2023-10-14 –, Room 401
Howdy y’all, cybersecurity incident response is my passion. I have 5 years of experience in Incident Response, with a total of almost 9 years of experience in Cybersecurity as a whole. I have built SOC teams and have created Incident Response Playbooks for several companies in my 5 years doing this. I wanted to share this passion with you.
As you know, cyberattacks are becoming more and more common. In fact, a recent study by the Ponemon Institute found that the average cost of a data breach is now $3.86 million.
That's why it's so important for organizations to have a strong incident response plan in place. A good incident response plan will help you to quickly identify and contain a cyberattack, minimize the damage, and recover your systems and data.
In this presentation, we'll discuss the basics of incident response, including:
• What is incident response?
• Why is it important?
• What are the steps of incident response?
• How can you improve your incident response plan?
We'll also provide some additional tips for improving your cybersecurity posture and reducing the risk of a cyberattack.
So, whether you're just starting to think about incident response or you're looking for ways to improve your existing plan, I hope you'll find this presentation helpful.
Let's get started!
What is Incident Response?
Why it is important.
What are the steps of Incident Response?
How can you improve your Incident Response?

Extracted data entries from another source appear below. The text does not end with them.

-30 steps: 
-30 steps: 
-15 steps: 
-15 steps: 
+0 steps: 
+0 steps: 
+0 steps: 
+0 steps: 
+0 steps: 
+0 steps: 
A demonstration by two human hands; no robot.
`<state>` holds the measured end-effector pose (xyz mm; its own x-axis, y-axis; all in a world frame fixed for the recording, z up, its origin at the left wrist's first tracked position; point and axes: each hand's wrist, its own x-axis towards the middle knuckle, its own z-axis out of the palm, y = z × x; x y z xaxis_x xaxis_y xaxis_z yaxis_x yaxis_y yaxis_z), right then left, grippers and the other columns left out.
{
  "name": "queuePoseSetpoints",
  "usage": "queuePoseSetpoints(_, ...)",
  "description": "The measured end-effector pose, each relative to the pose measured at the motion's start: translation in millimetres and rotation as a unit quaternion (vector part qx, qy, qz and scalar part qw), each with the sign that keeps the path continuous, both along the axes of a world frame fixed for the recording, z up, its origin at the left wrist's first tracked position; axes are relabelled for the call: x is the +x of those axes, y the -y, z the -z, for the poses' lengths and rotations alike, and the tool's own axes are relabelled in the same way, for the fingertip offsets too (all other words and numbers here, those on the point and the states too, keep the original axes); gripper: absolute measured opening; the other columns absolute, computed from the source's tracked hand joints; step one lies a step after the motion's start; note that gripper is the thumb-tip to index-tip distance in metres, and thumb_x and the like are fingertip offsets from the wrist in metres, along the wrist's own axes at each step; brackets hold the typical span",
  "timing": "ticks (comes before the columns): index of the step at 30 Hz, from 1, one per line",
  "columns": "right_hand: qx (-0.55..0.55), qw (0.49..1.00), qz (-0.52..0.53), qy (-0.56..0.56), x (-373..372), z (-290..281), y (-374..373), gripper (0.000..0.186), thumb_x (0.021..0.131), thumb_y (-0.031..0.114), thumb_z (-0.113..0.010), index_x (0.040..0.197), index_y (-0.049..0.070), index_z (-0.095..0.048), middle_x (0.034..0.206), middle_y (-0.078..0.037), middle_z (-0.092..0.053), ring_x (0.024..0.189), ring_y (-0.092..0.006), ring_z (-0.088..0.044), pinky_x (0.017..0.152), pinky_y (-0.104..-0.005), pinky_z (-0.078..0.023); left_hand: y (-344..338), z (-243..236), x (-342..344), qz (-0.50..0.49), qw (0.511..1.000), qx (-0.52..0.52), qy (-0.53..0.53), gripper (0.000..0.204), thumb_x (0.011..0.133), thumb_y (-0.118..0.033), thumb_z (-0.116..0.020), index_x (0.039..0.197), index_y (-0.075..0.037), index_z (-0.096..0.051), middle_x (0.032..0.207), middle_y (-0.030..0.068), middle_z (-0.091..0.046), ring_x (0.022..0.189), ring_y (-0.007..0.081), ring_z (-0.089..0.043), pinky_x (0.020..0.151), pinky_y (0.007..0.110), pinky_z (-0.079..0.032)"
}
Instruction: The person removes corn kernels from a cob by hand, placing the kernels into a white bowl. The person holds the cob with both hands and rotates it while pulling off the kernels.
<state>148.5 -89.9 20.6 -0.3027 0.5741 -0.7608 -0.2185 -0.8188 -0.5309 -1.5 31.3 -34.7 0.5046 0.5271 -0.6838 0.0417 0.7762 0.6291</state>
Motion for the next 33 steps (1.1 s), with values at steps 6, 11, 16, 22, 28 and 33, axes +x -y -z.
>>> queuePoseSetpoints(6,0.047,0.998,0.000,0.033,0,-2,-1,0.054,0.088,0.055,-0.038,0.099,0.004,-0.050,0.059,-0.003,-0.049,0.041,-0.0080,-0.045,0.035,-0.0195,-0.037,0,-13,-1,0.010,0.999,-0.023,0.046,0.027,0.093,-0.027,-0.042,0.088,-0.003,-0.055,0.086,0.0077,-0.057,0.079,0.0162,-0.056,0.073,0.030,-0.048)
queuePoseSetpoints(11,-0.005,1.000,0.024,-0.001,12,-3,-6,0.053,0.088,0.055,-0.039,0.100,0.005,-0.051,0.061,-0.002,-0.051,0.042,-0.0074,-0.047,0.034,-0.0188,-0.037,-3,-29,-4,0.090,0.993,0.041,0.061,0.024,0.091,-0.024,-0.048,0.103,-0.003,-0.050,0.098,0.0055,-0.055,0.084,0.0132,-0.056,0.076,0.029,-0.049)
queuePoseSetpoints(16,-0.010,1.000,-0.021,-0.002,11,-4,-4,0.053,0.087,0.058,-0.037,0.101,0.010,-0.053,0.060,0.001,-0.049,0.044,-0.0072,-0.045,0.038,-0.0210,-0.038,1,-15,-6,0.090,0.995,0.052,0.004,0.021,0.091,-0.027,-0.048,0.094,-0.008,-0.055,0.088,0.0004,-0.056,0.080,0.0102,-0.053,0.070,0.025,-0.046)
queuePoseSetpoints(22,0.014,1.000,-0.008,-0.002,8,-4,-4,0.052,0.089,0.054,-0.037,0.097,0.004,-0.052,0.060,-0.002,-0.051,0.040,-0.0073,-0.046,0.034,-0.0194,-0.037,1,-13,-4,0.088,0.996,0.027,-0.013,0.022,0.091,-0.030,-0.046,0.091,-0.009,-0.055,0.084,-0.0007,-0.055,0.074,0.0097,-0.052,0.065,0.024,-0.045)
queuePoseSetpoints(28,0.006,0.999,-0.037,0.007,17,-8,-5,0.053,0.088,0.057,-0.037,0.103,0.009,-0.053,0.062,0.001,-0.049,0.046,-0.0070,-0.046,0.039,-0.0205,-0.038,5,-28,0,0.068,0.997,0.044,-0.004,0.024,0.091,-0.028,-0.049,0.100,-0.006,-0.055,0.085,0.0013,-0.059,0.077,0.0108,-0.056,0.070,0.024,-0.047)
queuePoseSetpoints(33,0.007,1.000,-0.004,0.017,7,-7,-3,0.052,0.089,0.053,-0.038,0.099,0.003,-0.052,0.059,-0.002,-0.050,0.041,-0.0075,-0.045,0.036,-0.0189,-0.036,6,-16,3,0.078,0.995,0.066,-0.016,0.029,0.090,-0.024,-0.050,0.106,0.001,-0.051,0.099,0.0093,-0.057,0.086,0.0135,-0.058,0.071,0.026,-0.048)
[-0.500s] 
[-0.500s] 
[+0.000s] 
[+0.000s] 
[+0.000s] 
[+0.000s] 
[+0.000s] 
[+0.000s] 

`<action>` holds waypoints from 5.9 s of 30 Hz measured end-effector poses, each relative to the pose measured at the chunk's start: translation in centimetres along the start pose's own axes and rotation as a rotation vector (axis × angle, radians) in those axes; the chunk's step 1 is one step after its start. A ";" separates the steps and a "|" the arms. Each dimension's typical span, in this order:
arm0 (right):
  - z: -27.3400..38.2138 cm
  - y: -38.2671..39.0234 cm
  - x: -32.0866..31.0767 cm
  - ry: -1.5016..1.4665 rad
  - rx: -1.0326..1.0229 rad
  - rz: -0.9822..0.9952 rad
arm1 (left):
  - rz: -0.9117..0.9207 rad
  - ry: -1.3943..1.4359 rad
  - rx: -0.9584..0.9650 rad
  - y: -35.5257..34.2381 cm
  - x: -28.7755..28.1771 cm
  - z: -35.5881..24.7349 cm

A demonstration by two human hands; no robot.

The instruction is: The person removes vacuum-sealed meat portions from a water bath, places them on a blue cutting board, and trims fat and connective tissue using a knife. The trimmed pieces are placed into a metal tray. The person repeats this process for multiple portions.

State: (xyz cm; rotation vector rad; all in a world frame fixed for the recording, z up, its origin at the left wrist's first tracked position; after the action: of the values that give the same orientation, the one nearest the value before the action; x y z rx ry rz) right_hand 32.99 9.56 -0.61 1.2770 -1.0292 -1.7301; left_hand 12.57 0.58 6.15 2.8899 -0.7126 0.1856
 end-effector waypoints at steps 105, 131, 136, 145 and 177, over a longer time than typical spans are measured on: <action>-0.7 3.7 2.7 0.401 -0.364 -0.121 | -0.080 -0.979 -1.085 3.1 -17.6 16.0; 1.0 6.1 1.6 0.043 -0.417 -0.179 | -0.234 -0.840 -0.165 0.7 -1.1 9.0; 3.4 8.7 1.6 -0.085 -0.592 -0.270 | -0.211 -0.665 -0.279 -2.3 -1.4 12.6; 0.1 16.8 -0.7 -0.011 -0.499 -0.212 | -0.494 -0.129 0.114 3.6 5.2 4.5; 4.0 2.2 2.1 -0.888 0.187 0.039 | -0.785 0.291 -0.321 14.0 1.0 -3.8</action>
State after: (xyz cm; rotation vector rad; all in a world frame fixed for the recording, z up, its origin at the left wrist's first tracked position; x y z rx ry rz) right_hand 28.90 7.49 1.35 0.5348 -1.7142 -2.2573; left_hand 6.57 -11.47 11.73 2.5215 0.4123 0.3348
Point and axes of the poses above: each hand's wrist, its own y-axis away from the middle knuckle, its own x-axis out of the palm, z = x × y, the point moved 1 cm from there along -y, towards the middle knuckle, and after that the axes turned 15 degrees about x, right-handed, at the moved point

My mom always made sure a computer was in our home. That was the key to my beginning. I was also a very hands on kid who liked taking things apart and putting them back together. As I got older I would repair the VCRs from my mom's school when they would break and troubleshoot computers in different classrooms for her.
So how did I get wanting to do information security?
Wellllll, back when I was about 14 (1994-1995ish), I decided it would be a good idea to download an adult screensaver (I know, I'm dating myself. lol) Well I clicked on the link in the email and ALL HECK BROKE LOOSE!!! LMAO I had popsup and skulls and sirens, the whole 9! I freaked out and looked at the clock, it was currently 2 or 3 pm and my mom would be home around 4:30. So I got to work. I had Spybot: Search & Destory installed. I got it to run. That cut some of the mess, but then I realized the malware was trying to murder my harddrive by writing junk to C drive and the registry. I suddenly had the thought to kill the internet connection, so I reached up and unplugged the phone cable that was connecting my little 56k modem to the world. The data flood stopped. (I breath) I look at the clock, it is getting closer to doomsday. I get Spybot: S&D to clean the C drive, but the registry is another story! I do get a list from Sb:S&D and I painsteakingly begin cleaning the computer. I do a final reboot as I hear the garage door start to go up. Everything comes back up!!! WOOT!!!
Aftermath.
So first off, my mom didn't find out about this until just a few years ago. Secondly, I started researching (There was no Google, it was metacrawler, excite, Lycos, and yahoo.) I researched malware and everything I could find out about it.
I skated the deck for a few decades, started my own PC repair business, became the family PC support guy (I mean, I could set the clock on a VCR. If ya know, ya know.) I tried my hand at network security and as an associate degree student, I build Cisco labs (because the equipment was "OK" at best but could not do what the actual lab manual required.) for the graduate level students. After get my AA in Computer Network Security, I worked in IAM, I have mad respect for anyone that stuck with it from the early days! Y'all rock! After doing that for a year I moved to SOC work and became a network security engineer for 2 years. After that I stayed in the SOC, but joined the Incident Response Team. That was 5 years ago. It took me well over 20 years to get to where I wanted to be, but here I am. Building Incident Response programs from the ground up.